Reproduce every entry exactly and leave its pictures out.

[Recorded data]
------------------------------------------------
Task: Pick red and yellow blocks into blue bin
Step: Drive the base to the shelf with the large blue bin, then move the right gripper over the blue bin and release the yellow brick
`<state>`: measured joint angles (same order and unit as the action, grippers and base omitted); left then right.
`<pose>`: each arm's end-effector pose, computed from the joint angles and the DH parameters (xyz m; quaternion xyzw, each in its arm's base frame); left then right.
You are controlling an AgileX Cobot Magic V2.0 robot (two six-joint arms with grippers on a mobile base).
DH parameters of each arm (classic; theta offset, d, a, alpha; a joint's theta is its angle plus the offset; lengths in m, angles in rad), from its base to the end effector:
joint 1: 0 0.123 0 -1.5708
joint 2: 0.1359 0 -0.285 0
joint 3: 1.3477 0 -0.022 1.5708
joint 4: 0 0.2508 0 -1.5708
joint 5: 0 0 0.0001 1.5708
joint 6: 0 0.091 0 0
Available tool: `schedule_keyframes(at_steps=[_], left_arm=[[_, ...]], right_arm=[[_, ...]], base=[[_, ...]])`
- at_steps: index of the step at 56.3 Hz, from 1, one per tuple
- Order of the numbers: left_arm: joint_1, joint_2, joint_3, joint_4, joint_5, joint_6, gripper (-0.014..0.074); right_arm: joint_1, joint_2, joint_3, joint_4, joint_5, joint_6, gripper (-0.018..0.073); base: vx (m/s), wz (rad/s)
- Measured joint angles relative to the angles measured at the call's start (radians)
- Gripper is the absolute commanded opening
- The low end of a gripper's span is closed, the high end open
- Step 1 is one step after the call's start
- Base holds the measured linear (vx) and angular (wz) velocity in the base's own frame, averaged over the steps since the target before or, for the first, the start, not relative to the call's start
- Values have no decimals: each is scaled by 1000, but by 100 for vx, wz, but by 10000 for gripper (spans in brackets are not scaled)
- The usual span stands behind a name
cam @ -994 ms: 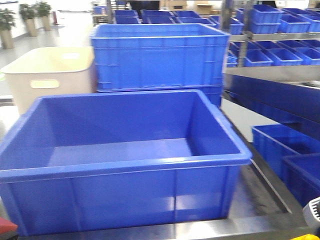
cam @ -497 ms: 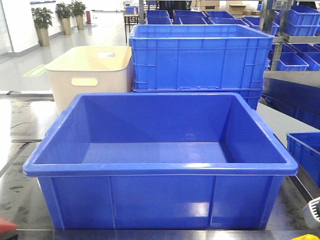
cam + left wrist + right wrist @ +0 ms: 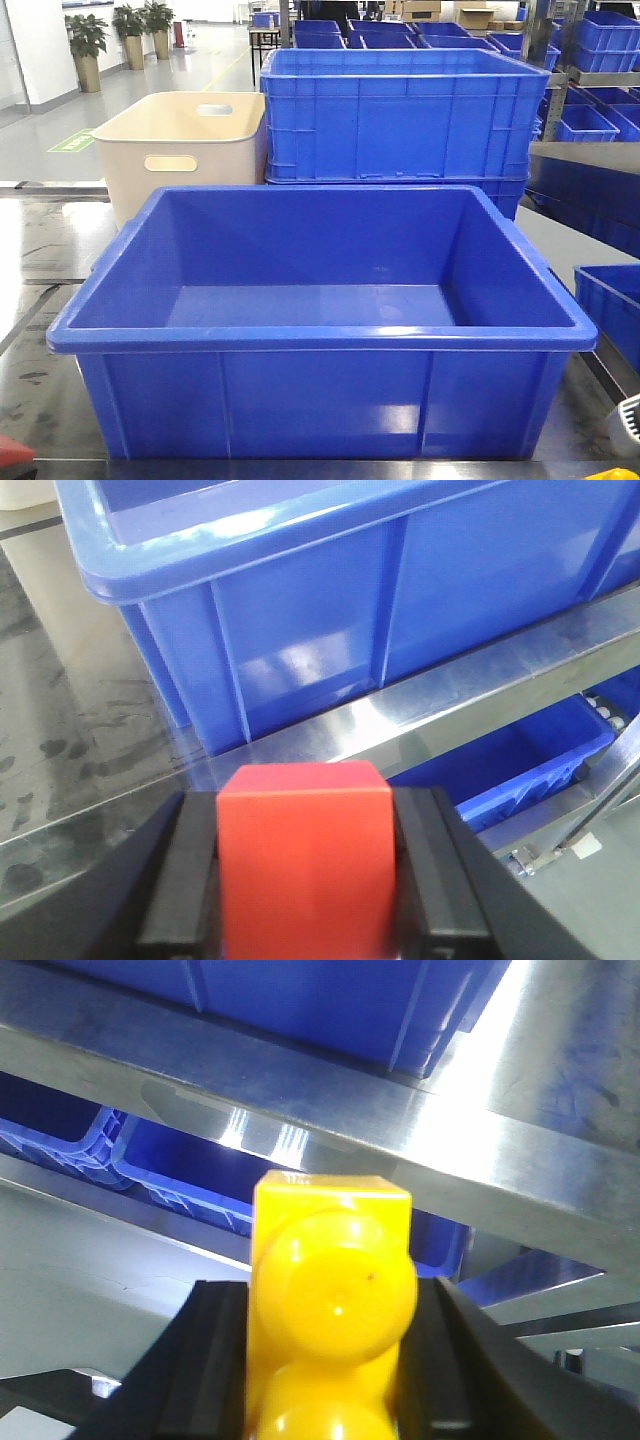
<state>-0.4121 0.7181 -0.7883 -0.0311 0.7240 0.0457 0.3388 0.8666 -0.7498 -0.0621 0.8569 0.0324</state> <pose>0.1218 -0.0553 0.3500 0.1938 0.8548 -0.1021 0.4705 0.1480 0.0476 0.3073 -0.1548 0.9288 0.0335 0.3349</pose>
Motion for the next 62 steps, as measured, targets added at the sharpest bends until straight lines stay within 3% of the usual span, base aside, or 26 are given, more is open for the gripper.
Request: schedule_keyframes(at_steps=[13,54,62], left_arm=[[0,0,0,0,0,0,264],[0,0,0,0,0,0,264],[0,0,0,0,0,0,264]], right_arm=[[0,0,0,-51,-63,0,172],[0,0,0,-40,-56,0,172],[0,-3,-50,-1,-56,0,172]], base=[[0,0],[0,0],[0,0]])
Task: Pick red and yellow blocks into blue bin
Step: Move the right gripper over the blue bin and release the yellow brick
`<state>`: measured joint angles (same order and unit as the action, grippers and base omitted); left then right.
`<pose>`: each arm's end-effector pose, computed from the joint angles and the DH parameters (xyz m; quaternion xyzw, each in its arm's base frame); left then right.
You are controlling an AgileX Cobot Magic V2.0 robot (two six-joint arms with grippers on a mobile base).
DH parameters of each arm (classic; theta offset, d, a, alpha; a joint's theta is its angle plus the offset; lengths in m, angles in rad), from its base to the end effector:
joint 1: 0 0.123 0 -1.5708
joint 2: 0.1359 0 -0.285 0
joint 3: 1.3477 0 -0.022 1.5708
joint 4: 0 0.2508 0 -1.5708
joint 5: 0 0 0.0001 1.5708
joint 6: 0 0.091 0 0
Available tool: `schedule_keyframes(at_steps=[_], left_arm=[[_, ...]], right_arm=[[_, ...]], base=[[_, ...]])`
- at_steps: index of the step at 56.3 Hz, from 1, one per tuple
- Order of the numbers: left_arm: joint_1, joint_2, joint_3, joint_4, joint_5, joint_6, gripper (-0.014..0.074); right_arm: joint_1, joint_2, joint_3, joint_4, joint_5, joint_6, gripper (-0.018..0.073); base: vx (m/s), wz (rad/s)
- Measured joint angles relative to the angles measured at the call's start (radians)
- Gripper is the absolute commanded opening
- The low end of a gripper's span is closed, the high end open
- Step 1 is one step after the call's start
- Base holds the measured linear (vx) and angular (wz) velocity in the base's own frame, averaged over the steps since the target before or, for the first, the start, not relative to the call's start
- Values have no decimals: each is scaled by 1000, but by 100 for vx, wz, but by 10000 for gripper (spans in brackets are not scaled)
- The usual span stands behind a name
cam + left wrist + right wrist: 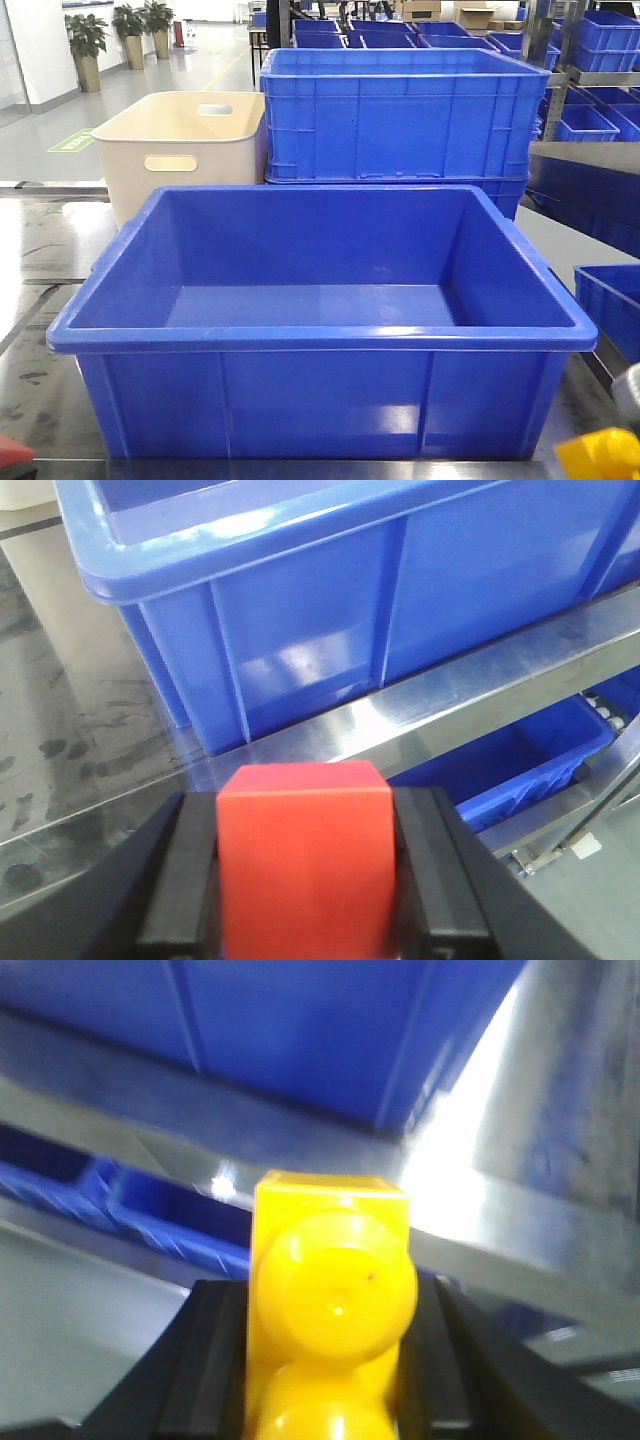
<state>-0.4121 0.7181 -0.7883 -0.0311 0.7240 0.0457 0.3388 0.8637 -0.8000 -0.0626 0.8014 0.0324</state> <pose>0.1218 -0.0553 0.3500 0.1938 0.8548 -0.1021 0.4705 0.1531 0.0496 0.3268 -0.1520 0.9094 0.0426 0.3847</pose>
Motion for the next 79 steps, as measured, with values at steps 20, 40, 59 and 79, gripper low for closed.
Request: schedule_keyframes(at_steps=[20,40,59,79], left_arm=[[0,0,0,0,0,0,264],[0,0,0,0,0,0,264],[0,0,0,0,0,0,264],[0,0,0,0,0,0,264]], right_arm=[[0,119,-383,97,4,-117,176],[0,606,-796,34,9,-123,193],[0,923,-964,30,19,-123,336],[0,942,-970,30,22,-123,608]], base=[[0,0],[0,0],[0,0],[0,0]])
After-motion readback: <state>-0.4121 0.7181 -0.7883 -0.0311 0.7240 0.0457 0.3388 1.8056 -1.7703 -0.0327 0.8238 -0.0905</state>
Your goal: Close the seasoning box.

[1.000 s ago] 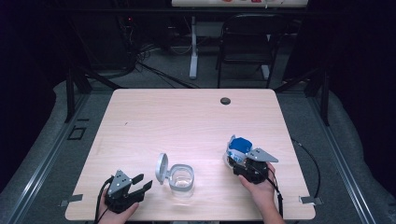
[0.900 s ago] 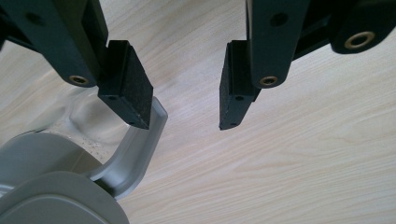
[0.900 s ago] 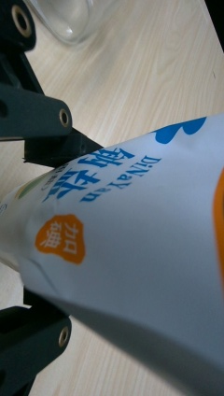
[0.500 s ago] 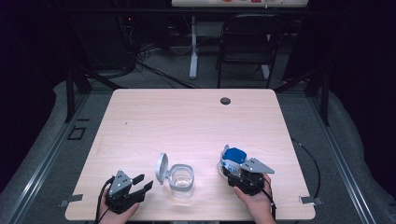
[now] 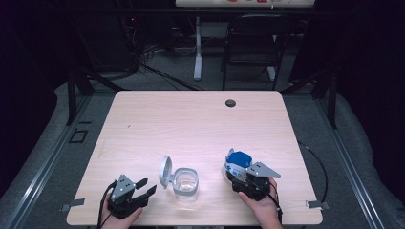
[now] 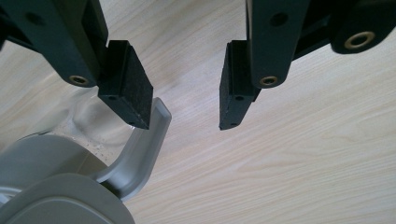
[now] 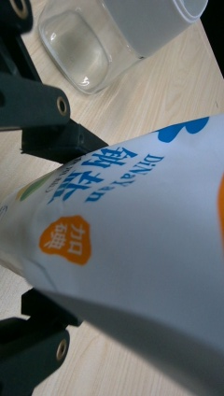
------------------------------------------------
» **Reply to the exercise**
Task: Pick red and yellow blocks into blue bin
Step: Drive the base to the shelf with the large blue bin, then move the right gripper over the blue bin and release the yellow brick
`<state>`: measured joint angles (same order and unit as the action, grippers and base omitted); left then right.
`<pose>`: each arm's end-effector pose, computed from the joint angles and the DH parameters (xyz m; quaternion xyzw, each in its arm's base frame); left then right.
You are controlling an AgileX Cobot Magic V2.0 robot (two six-joint arms with grippers on a mobile base).
DH parameters of each arm (classic; theta offset, d, a, alpha; a joint's theta is its angle plus the offset; lengths in m, angles in rad), from its base to the end effector:
joint 1: 0 0.123 0 -1.5708
joint 2: 0.1359 0 -0.285 0
joint 3: 1.3477 0 -0.022 1.5708
joint 4: 0 0.2508 0 -1.5708
joint 5: 0 0 0.0001 1.5708
joint 6: 0 0.091 0 0
Available tool: `schedule_keyframes(at_steps=[_], left_arm=[[_, ...]], right_arm=[[_, ...]], base=[[_, ...]])`
- at_steps: index of the step at 56.3 Hz, from 1, one per tuple
- Order of the numbers: left_arm: joint_1, joint_2, joint_3, joint_4, joint_5, joint_6, gripper (-0.014..0.074); right_arm: joint_1, joint_2, joint_3, joint_4, joint_5, joint_6, gripper (-0.018..0.073); base: vx (m/s), wz (rad/s)
- Measured joint angles relative to the angles measured at the call's start (radians)
- Gripper is the absolute commanded opening
- The low end of a gripper's span is closed, the high end open
- Step 1 is one step after the call's start
- Base holds the measured linear (vx) and angular (wz) velocity in the base's own frame, averaged over the steps since the target before or, for the first, the start, not relative to the call's start
- Values have no decimals: each is scaled by 1000, but by 100 for vx, wz, but by 10000 for gripper (spans in brackets are not scaled)
- The usual span stands behind a name
cam @ -994 ms: 
cam @ -497 ms: 
cam + left wrist + right wrist @ +0 ms: 
<state>-0.4121 0.7181 -0.7883 -0.0311 0.7240 0.0457 0.3388 0.8666 -0.7498 -0.0621 0.8569 0.0324</state> <pose>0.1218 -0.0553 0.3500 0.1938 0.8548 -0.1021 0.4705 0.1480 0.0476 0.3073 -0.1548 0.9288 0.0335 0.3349</pose>
Motion for the next 62 steps, as measured, targets added at the sharpest bends until straight lines stay within 3% of the usual span, base aside, or 26 are given, more is open for the gripper.
Request: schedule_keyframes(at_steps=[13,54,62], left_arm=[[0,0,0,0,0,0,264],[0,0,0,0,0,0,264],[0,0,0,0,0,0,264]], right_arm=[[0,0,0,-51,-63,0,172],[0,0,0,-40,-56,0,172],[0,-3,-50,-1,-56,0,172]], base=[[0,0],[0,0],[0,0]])
Task: Pick red and yellow blocks into blue bin
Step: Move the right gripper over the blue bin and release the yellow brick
`<state>`: measured joint angles (same order and unit as the action, grippers and base omitted); left then right.
`<pose>`: each arm's end-effector pose, computed from the joint angles and the DH parameters (xyz m; quaternion xyzw, each in its arm's base frame); left then right.
You are controlling an AgileX Cobot Magic V2.0 robot (two six-joint arms with grippers on a mobile base).
DH parameters of each arm (classic; theta offset, d, a, alpha; a joint's theta is its angle plus the offset; lengths in m, angles in rad), from its base to the end effector:
joint 1: 0 0.123 0 -1.5708
joint 2: 0.1359 0 -0.285 0
joint 3: 1.3477 0 -0.022 1.5708
joint 4: 0 0.2508 0 -1.5708
joint 5: 0 0 0.0001 1.5708
joint 6: 0 0.091 0 0
Available tool: `schedule_keyframes(at_steps=[_], left_arm=[[_, ...]], right_arm=[[_, ...]], base=[[_, ...]])`
- at_steps: index of the step at 56.3 Hz, from 1, one per tuple
- Order of the numbers: left_arm: joint_1, joint_2, joint_3, joint_4, joint_5, joint_6, gripper (-0.014..0.074); right_arm: joint_1, joint_2, joint_3, joint_4, joint_5, joint_6, gripper (-0.018..0.073); base: vx (m/s), wz (rad/s)
- Measured joint angles relative to the angles measured at the call's start (radians)
- Gripper is the absolute commanded opening
- The low end of a gripper's span is closed, the high end open
- Step 1 is one step after the call's start
- Base holds the measured linear (vx) and angular (wz) velocity in the base's own frame, averaged over the steps since the target before or, for the first, the start, not relative to the call's start
- Values have no decimals: each is scaled by 1000, but by 100 for vx, wz, but by 10000 for gripper (spans in brackets are not scaled)
- The usual span stands behind a name
cam + left wrist + right wrist: 
<state>-0.4121 0.7181 -0.7883 -0.0311 0.7240 0.0457 0.3388 0.8637 -0.8000 -0.0626 0.8014 0.0324</state> <pose>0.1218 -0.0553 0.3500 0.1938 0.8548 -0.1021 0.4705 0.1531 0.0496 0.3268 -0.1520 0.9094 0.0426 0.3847</pose>
Motion for the next 79 steps, as measured, with values at steps 20, 40, 59 and 79, gripper low for closed.
Request: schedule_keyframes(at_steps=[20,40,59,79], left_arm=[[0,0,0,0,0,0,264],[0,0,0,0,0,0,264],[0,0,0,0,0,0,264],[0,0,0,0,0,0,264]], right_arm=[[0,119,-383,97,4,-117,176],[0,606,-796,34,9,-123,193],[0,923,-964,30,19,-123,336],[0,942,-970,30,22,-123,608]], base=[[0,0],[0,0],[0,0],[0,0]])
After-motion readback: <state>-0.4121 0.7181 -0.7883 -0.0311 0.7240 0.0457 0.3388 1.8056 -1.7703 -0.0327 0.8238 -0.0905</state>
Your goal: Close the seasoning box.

[1.000 s ago] 
[0.900 s ago] 
[0.900 s ago] 
[0.500 s ago] 
[now] 
[now] 
[now] 

Nothing remains to be added to the exercise.